What so many of the GIs tried to achieve through smoking smack, pot, or drinking alcohol, we tried to get through friendship. In the middle of the sewer we lived in, we cultivated friendship, trust, and pride. It was hard. You could really care about someone only to have them get killed. Plus, the army rotated people instead of units. This meant there were people coming and going all the time. But, a core group of us formed who had some things in common. We didn’t like drugs or being drunk, and we were all scheduled to leave at about the same time. Lt. Johnson, another ROTC grad, joined our group. He was a huge, pear-shaped man whose uniform never fit quite right. He was the intelligence officer for the unit and was actually equipped for the job, something that seldom happens in the army. There was also John Welsh, my best friend and a surfer from California; he knew as much electronics as I did even though he was just a radio operator. We all wanted to enrich and preserve our humanity. We wanted to come out of the war better men than we were when we entered it. And we all would have said “Bullshit” if one of us had been brave enough to have said it at the time.

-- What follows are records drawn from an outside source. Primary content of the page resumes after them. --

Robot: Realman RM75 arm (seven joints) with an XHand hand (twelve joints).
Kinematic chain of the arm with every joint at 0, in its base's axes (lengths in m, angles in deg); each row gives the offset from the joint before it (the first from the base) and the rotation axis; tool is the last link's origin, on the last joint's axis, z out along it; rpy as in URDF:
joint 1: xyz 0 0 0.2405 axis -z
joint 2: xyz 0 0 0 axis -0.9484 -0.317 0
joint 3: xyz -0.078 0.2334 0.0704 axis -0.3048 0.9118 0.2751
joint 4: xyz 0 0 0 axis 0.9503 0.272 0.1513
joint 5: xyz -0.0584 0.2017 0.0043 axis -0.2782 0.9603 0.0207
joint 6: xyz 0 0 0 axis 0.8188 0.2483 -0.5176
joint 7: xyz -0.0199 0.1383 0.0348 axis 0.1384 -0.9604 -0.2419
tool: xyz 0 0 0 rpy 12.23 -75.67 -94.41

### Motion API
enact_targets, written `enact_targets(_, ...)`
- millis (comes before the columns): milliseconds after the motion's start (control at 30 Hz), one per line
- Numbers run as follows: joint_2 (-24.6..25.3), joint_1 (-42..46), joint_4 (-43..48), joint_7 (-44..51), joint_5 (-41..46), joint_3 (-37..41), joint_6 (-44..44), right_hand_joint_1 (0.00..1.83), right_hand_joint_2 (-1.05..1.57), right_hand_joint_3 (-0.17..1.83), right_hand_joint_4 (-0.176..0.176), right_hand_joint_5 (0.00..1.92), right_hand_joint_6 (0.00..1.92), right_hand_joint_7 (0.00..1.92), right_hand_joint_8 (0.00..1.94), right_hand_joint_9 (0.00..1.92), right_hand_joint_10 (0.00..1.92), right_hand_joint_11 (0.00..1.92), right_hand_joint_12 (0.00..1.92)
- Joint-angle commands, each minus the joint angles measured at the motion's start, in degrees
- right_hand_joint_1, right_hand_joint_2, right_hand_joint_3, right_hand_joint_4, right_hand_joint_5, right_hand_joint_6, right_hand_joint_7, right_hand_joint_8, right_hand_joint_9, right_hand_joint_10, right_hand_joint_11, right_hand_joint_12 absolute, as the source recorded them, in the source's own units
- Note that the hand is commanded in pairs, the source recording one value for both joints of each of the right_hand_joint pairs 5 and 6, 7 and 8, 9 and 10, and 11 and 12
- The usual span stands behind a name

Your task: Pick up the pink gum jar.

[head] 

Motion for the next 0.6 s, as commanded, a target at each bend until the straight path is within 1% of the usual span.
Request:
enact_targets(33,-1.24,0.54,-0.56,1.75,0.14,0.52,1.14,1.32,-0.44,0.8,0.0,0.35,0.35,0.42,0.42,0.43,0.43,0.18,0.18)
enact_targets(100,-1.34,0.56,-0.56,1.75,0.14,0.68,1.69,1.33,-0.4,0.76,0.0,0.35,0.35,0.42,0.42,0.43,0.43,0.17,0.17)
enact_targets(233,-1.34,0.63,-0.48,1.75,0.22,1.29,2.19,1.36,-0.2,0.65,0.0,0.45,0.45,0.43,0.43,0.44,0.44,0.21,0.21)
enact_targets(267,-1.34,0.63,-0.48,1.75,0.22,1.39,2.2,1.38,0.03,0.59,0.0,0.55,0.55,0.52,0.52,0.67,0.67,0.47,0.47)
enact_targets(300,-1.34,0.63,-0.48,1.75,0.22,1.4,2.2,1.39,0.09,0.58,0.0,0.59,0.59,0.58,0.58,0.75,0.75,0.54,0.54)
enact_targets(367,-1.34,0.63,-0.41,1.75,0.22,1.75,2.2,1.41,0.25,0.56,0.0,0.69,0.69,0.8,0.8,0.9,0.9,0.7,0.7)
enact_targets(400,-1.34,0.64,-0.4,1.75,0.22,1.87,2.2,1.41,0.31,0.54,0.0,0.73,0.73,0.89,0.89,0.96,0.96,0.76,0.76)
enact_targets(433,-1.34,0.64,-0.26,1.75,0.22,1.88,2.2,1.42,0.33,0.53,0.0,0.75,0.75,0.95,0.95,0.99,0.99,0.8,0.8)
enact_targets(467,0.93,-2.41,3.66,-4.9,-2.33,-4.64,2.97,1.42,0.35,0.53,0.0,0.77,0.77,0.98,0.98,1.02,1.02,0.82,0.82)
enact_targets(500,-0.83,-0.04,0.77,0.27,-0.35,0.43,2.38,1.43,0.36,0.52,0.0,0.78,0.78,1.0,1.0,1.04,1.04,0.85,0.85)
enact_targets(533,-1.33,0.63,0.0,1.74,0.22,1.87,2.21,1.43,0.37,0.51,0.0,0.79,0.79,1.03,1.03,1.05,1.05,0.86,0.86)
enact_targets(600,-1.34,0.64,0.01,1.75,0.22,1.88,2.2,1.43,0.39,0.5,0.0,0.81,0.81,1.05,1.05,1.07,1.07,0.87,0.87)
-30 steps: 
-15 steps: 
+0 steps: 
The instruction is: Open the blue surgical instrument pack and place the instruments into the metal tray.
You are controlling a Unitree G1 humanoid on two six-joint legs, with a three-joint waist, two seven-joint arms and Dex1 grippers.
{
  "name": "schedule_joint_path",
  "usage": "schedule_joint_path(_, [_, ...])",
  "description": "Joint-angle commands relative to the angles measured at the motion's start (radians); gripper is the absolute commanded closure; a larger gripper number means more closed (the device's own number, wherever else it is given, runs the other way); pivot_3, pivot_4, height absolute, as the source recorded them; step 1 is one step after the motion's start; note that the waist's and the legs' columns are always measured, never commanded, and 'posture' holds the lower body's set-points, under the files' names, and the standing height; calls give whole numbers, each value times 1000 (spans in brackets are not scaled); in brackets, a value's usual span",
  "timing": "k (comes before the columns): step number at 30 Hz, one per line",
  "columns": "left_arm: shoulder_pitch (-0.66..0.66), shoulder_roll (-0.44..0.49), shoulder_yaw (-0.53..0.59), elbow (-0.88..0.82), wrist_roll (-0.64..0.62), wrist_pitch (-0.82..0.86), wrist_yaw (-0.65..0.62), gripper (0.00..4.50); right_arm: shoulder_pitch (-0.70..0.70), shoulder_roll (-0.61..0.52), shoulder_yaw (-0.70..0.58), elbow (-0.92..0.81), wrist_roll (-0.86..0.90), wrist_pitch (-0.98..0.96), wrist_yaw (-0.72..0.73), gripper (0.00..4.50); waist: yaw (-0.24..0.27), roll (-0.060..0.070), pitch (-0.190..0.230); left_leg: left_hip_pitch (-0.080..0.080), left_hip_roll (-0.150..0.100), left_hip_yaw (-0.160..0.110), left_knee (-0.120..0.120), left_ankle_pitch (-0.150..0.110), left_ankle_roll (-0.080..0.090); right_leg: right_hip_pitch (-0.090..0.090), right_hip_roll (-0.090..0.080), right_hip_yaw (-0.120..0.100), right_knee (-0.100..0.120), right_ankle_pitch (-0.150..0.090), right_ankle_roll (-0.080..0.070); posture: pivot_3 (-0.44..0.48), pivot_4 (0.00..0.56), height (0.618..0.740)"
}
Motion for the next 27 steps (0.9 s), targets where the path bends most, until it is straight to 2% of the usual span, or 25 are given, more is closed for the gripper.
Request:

While others drank and smoked themselves into oblivion, we talked about college, what was happening to the Vietnamese, the latest books from the world, and where we wanted to be and what we wanted to do in the future. We played chess tournaments and designed better equipment to do our jobs. In the midst of the disintegration of a country, the collapse of the traditional army, and simmering racial tensions, we found brotherhood and support. The LTs stuck up for us, commandeered lobsters from the BC’s helicopter, snuck us into off-post restaurants, got us passes to the beach at Vung Tau, and scored temporary duty with Australian troops (who taught us 120 verses of Waltzing Matilda). In turn, we did whatever they asked. They never asked us to throw our lives away on a training mission in a worthless rice paddy. But we would have. And we did get involved in their undercover drug work, which was probably as dangerous as tackling the VC.
The sad thing is that circumstances and the army never let us continue those relationships and build upon them. But, as Lt. Thomas said after being reprimanded for hanging out with us instead of in the BC’s air conditioned trailer, “Fuck ‘em if they can’t take a joke.” Many years, and millions of dollars’ worth of studying later, the army finally acknowledged what we already knew. Men do not fight and die for a country’s flag or ideas. They do it for their friends. The people they care about. And the only leaders who are worth a damn are the ones who know that and build real relationships with their troops.